* What you will do
Copy out each line in the material below that has the word "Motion".

-- Opening Marker --

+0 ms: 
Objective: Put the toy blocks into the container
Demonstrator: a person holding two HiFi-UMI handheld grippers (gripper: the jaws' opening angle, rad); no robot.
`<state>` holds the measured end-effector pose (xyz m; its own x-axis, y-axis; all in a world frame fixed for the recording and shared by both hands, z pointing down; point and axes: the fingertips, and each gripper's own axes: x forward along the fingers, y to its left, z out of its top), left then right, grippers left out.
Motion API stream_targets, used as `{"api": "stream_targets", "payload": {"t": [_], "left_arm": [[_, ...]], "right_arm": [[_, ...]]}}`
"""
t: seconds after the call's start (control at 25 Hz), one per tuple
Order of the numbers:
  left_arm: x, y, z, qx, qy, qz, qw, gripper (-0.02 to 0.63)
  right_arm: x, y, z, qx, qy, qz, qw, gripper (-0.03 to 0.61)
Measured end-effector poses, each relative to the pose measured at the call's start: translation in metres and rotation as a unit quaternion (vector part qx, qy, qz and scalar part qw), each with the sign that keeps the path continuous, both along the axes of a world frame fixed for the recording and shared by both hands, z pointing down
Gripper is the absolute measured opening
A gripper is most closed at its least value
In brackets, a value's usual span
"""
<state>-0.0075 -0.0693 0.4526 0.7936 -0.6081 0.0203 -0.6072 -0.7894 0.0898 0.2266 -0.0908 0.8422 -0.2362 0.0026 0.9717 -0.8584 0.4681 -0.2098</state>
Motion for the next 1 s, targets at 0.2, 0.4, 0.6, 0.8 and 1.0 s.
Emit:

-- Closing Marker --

* Task result
Motion API stream_targets, used as `{"api": "stream_targets", "payload": {"t": [_], "left_arm": [[_, ...]], "right_arm": [[_, ...]]}}`
Motion for the next 1 s, targets at 0.2, 0.4, 0.6, 0.8 and 1.0 s.

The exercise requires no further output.